> Problem
Copy the data that follows exactly as it is, excluding all pictures.

> Source data
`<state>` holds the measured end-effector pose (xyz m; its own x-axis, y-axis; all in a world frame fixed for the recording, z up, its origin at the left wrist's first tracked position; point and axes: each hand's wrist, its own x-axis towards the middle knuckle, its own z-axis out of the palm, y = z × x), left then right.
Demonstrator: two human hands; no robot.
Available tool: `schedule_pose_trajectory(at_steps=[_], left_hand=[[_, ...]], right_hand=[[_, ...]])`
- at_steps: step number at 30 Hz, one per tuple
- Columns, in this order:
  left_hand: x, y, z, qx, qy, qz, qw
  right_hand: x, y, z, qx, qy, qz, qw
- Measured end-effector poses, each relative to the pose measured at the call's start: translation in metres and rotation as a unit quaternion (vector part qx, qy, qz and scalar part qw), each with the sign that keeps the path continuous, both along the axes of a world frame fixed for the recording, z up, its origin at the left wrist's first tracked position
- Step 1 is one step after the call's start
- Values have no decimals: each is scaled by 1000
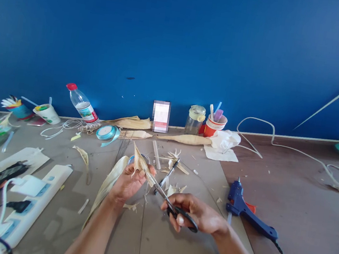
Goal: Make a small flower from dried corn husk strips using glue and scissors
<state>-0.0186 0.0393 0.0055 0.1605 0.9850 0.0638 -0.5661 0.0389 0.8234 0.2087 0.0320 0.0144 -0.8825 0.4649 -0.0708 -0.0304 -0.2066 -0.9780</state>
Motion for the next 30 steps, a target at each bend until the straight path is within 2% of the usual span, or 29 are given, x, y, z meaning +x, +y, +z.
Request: schedule_pose_trajectory(at_steps=[15,24,30], left_hand=[[1,0,-1,3,18,-4,1000],[0,0,-1,15,8,-17,1000],[0,0,0,-3,20,2,1000]], right_hand=[[-3,-1,-4,-2,4,-9,1000],[-4,-2,0,-23,-15,-24,999],[-4,-2,1,-37,-28,-23,999]])
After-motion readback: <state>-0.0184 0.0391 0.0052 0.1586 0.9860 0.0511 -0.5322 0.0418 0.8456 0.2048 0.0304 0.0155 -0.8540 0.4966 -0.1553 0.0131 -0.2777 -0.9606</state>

> Result for this exercise
`<state>` holds the measured end-effector pose (xyz m; its own x-axis, y-axis; all in a world frame fixed for the recording, z up, its origin at the left wrist's first tracked position; point and axes: each hand's wrist, its own x-axis towards the middle knuckle, its own z-axis out of the palm, y = z × x), left then right.
Demonstrator: two human hands; no robot.
Available tool: `schedule_pose_trajectory(at_steps=[_], left_hand=[[_, ...]], right_hand=[[_, ...]])`
- at_steps: step number at 30 Hz, one per tuple
- Columns, in this order:
  left_hand: x, y, z, qx, qy, qz, qw
  right_hand: x, y, z, qx, qy, qz, qw
- Measured end-effector poses, each relative to the pose measured at the call's start: translation in metres and rotation as a unit quaternion (vector part qx, qy, qz and scalar part qw), each with the sign that keeps the path continuous, both along the axes of a world frame fixed for the recording, z up, its origin at the left wrist's first tracked position
- Step 1 is one step after the call's start
- Values have no decimals: each is scaled by 1000
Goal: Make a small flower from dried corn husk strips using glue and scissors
<state>-0.0186 0.0393 0.0055 0.1605 0.9850 0.0638 -0.5661 0.0389 0.8234 0.2087 0.0320 0.0144 -0.8825 0.4649 -0.0708 -0.0304 -0.2066 -0.9780</state>
Motion for the next 30 steps, a target at each bend until the straight path is within 2% of the usual span, or 29 are given, x, y, z meaning +x, +y, +z.
Request: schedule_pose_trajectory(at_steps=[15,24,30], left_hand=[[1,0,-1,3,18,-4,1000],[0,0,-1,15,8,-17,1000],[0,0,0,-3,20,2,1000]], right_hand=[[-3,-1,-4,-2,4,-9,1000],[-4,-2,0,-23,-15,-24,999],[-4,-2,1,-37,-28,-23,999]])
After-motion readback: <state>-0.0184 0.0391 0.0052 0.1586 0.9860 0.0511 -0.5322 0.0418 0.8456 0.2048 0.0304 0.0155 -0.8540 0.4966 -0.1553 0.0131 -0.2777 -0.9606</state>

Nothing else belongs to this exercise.